Mapping to Common Instruction Sets

This section illustrates how the new WebAssembly instructions can be lowered on common instruction sets. However, these patterns are provided only for convenience, compliant WebAssembly implementations do not have to follow the same code generation patterns.

x86/x86-64 processors with AVX2 instruction set

  • v = i8x16.load_splat(mem) maps to VPBROADCASTB xmm_v, [mem]
  • v = i16x8.load_splat(mem) maps to VPBROADCASTW xmm_v, [mem]
  • v = i32x4.load_splat(mem) is lowered like in AVX instruction set
  • v = i64x2.load_splat(mem) is lowered like in AVX instruction set

x86/x86-64 processors with AVX instruction set

  • v = i8x16.load_splat(mem) maps to VPINSRB xmm_v, [mem], 0 + VPXOR xmm_t, xmm_t, xmm_t + VPSHUFB xmm_v, xmm_v, xmm_t
  • v = i16x8.load_splat(mem) maps to VPINSRW xmm_v, [mem], 0 + VPSHUFLW xmm_v, xmm_v, 0 + VPUNPCKLQDQ xmm_v, xmm_v, xmm_v
  • v = i32x4.load_splat(mem) maps to VBROADCASTSS xmm_v, [mem]
  • v = i64x2.load_splat(mem) maps to VMOVDDUP xmm_v, [mem]

x86/x86-64 processors with SSE4.1 instruction set

  • v = i8x16.load_splat(mem) maps to PINSRB xmm_v, [mem], 0 + PXOR xmm_t, xmm_t + PSHUFB xmm_v, xmm_t
  • v = i16x8.load_splat(mem) is lowered like in SSE2 instruction set`
  • v = i32x4.load_splat(mem) is lowered like in SSE2 instruction set
  • v = i64x2.load_splat(mem) is lowered like in SSE3 instruction set

x86/x86-64 processors with SSE3 instruction set

  • v = i8x16.load_splat(mem) is lowered like in SSE2 instruction set
  • v = i16x8.load_splat(mem) is lowered like in SSE2 instruction set`
  • v = i32x4.load_splat(mem) is lowered like in SSE2 instruction set
  • v = i64x2.load_splat(mem) maps to MOVDDUP xmm_v, [mem]

x86/x86-64 processors with SSE2 instruction set

  • v = i8x16.load_splat(mem) maps to MOVZX r32_t, byte [mem] + IMUL r32_t, r32_t, 0x01010101 + MOVD xmm_v, r32_t + PSHUFD xmm_v, xmm_v, 0
  • v = i16x8.load_splat(mem) maps to PINSRW xmm_v, [mem], 0 + PSHUFLW xmm_v, xmm_v, 0 + PUNPCKLQDQ xmm_v, xmm_v
  • v = i32x4.load_splat(mem) maps to MOVSS xmm_v, [mem] + SHUFPS xmm_v, xmm_v, 0
  • v = i64x2.load_splat(mem) maps to MOVSD xmm_v, [mem] + UNPCKLPD xmm_v, xmm_v

ARM64 processors

  • v = i8x16.load_splat(mem) maps to LD1R {Vv.16B}, [Rmem]
  • v = i16x8.load_splat(mem) maps to LD1R {Vv.8H}, [Rmem]
  • v = i32x4.load_splat(mem) maps to LD1R {Vv.4S}, [Rmem]
  • v = i64x2.load_splat(mem) maps to LD1R {Vv.2D}, [Rmem]

ARMv7 processors with NEON instruction set

  • v = i8x16.load_splat(mem) maps to VLD1.8 {d_v[], d_v+1[]}, [Rmem]
  • v = i16x8.load_splat(mem) maps to VLD1.16 {d_v[], d_v+1[]}, [Rmem]
  • v = i32x4.load_splat(mem) maps to VLD1.32 {d_v[], d_v+1[]}, [Rmem]
  • v = i64x2.load_splat(mem) maps to VLD1.64 {d_v[]}, [Rmem] + VLD1.64 {d_v+1[]}, [Rmem]

@gnzlbg
Copy link
Contributor

gnzlbg commented Jun 25, 2019

The value from memory is loaded directly into SIMD register rather than a general-purpose register (which store scalar integer values) in the current two-instruction scheme.

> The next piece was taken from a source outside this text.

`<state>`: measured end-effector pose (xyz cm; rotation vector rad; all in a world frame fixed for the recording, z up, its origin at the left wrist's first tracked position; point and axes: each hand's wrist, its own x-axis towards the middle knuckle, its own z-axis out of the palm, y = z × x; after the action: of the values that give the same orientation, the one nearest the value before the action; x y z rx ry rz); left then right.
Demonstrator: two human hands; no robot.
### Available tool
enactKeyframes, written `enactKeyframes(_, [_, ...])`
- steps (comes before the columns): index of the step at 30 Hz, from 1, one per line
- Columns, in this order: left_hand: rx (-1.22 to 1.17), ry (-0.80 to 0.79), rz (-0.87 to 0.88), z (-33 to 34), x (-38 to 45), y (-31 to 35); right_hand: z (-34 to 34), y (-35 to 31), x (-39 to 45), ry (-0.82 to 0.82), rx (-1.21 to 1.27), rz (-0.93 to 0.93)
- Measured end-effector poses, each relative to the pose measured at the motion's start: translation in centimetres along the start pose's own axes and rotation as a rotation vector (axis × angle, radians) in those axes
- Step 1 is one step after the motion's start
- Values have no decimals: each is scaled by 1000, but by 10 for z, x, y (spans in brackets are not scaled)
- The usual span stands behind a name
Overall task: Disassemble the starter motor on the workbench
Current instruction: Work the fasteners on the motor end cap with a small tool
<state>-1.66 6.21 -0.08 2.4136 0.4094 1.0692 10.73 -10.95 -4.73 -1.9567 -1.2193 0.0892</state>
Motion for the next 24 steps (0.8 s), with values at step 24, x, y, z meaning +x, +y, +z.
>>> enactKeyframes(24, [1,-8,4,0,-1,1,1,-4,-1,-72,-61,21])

Loading value directly into SIMD register eliminates expensive transfer from general-purpose register to a SIMD register requires in the current two-instruction scheme.

You might want to expand the proposal with the reasons that make it impossible (or sufficiently hard) for WASM machine code generators to generate a single "load-and-splat" CPU instruction on targets that support it from WASM instruction sequences that perform a scalar load followed by a splat.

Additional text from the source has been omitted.